**Task item**
Would you repeat the listing exactly, without any of its images?

▬▬▬▬▬▬

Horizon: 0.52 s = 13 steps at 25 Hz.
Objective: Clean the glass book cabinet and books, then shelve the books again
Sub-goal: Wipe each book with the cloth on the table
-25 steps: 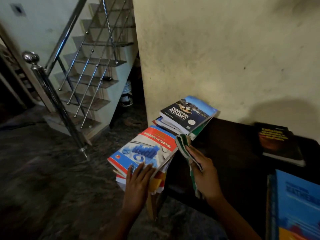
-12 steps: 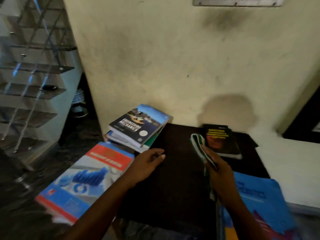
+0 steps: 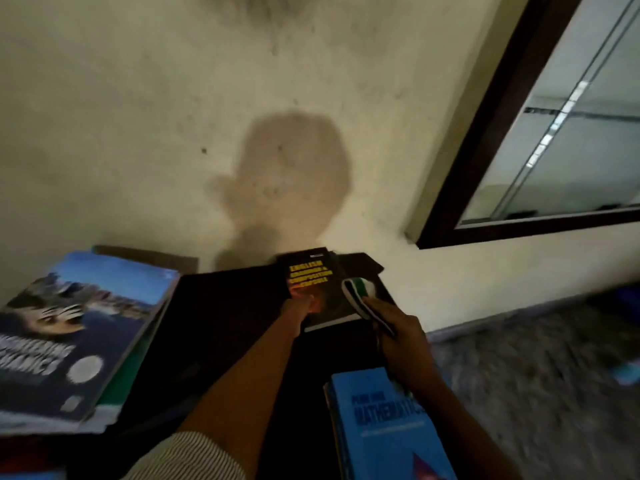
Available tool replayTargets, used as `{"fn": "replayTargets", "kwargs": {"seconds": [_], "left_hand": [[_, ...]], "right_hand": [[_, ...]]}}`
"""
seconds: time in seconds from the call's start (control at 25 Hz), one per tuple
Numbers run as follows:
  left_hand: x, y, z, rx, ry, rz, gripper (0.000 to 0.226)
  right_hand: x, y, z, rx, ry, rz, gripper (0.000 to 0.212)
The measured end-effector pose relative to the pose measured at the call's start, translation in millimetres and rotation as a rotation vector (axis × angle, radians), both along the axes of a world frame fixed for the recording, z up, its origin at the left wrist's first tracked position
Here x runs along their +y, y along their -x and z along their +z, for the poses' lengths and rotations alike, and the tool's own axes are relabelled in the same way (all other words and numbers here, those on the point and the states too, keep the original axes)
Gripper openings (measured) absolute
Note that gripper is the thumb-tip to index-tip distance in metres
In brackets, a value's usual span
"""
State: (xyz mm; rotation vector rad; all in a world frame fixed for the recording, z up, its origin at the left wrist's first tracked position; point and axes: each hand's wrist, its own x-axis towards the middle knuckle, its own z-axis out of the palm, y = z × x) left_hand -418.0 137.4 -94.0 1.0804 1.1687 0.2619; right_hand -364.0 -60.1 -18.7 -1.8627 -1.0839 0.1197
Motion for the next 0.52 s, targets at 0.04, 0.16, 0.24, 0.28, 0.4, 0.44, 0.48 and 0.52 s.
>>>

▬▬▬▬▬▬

**Problem solution**
Horizon: 0.52 s = 13 steps at 25 Hz.
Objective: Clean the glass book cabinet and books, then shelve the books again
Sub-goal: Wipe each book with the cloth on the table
-25 steps: 
-12 steps: 
+0 steps: 
Available tool replayTargets, used as `{"fn": "replayTargets", "kwargs": {"seconds": [_], "left_hand": [[_, ...]], "right_hand": [[_, ...]]}}`
"""
seconds: time in seconds from the call's start (control at 25 Hz), one per tuple
Numbers run as follows:
  left_hand: x, y, z, rx, ry, rz, gripper (0.000 to 0.226)
  right_hand: x, y, z, rx, ry, rz, gripper (0.000 to 0.212)
The measured end-effector pose relative to the pose measured at the call's start, translation in millimetres and rotation as a rotation vector (axis × angle, radians), both along the axes of a world frame fixed for the recording, z up, its origin at the left wrist's first tracked position
Here x runs along their +y, y along their -x and z along their +z, for the poses' lengths and rotations alike, and the tool's own axes are relabelled in the same way (all other words and numbers here, those on the point and the states too, keep the original axes)
Gripper openings (measured) absolute
Note that gripper is the thumb-tip to index-tip distance in metres
In brackets, a value's usual span
"""
State: (xyz mm; rotation vector rad; all in a world frame fixed for the recording, z up, its origin at the left wrist's first tracked position; point and axes: each hand's wrist, its own x-axis towards the middle knuckle, its own z-axis out of the palm, y = z × x) left_hand -418.0 137.4 -94.0 1.0804 1.1687 0.2619; right_hand -364.0 -60.1 -18.7 -1.8627 -1.0839 0.1197
Motion for the next 0.52 s, targets at 0.04, 0.16, 0.24, 0.28, 0.4, 0.44, 0.48 and 0.52 s.
>>>

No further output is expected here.